◆ YOUR ASSIGNMENT: Each line below must be reproduced exactly as it stands. Pictures stay out of the copy.

(SOURCE MATERIAL Opens)

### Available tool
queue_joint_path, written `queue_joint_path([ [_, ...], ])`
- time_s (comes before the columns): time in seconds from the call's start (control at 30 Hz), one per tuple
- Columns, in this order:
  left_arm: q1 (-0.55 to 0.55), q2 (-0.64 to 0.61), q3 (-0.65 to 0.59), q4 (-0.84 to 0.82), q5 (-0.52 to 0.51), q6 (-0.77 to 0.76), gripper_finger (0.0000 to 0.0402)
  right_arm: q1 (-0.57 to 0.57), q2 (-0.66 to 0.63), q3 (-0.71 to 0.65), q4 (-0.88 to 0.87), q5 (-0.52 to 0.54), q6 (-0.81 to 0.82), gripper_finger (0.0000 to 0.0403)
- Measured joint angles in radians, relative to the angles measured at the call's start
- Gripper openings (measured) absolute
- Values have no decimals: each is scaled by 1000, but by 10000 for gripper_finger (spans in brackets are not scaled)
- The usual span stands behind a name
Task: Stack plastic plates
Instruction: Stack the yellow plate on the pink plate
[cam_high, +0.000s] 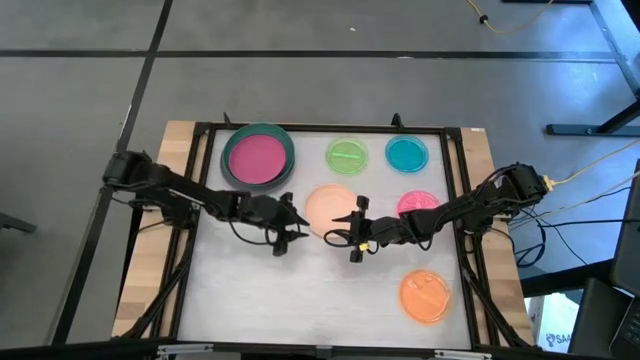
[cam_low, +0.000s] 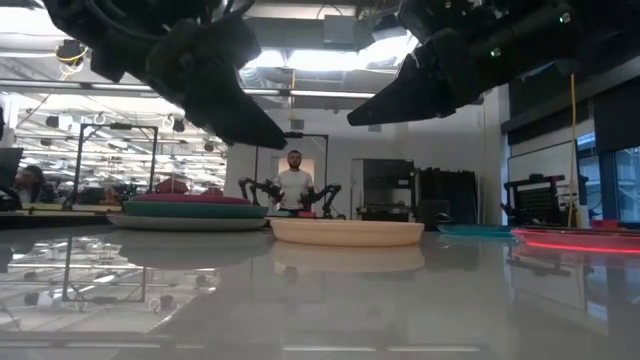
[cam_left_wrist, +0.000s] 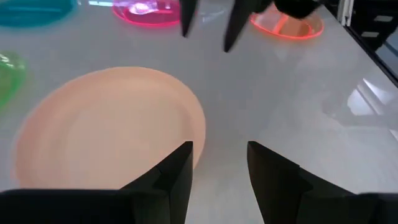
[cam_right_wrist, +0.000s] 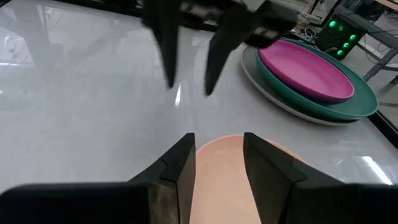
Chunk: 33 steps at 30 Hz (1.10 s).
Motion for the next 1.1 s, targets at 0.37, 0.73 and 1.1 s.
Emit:
queue_joint_path([
  [0.37,-7,203,78,49,-1,32,144,0,0,0,-1,0,0,127],
  [0.73,-11,285,130,33,5,79,144,0,0,0,-5,0,0,127],
  [1.1,-9,346,130,24,-91,170,144,0,0,0,-2,-1,0,127],
])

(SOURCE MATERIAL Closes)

◆ COMPLETED TASK:
### Available tool
queue_joint_path, written `queue_joint_path([ [_, ...], ])`
- time_s (comes before the columns): time in seconds from the call's start (control at 30 Hz), one per tuple
- Columns, in this order:
  left_arm: q1 (-0.55 to 0.55), q2 (-0.64 to 0.61), q3 (-0.65 to 0.59), q4 (-0.84 to 0.82), q5 (-0.52 to 0.51), q6 (-0.77 to 0.76), gripper_finger (0.0000 to 0.0402)
  right_arm: q1 (-0.57 to 0.57), q2 (-0.66 to 0.63), q3 (-0.71 to 0.65), q4 (-0.88 to 0.87), q5 (-0.52 to 0.54), q6 (-0.81 to 0.82), gripper_finger (0.0000 to 0.0403)
- Measured joint angles in radians, relative to the angles measured at the call's start
- Gripper openings (measured) absolute
- Values have no decimals: each is scaled by 1000, but by 10000 for gripper_finger (spans in brackets are not scaled)
- The usual span stands behind a name
Task: Stack plastic plates
Instruction: Stack the yellow plate on the pink plate
[cam_high, +0.000s] 
[cam_low, +0.000s] 
[cam_left_wrist, +0.000s] 
[cam_right_wrist, +0.000s] 
Chunk: 33 steps at 30 Hz (1.10 s).
Motion for the next 1.1 s, targets at 0.37, 0.73 and 1.1 s.
Emit:
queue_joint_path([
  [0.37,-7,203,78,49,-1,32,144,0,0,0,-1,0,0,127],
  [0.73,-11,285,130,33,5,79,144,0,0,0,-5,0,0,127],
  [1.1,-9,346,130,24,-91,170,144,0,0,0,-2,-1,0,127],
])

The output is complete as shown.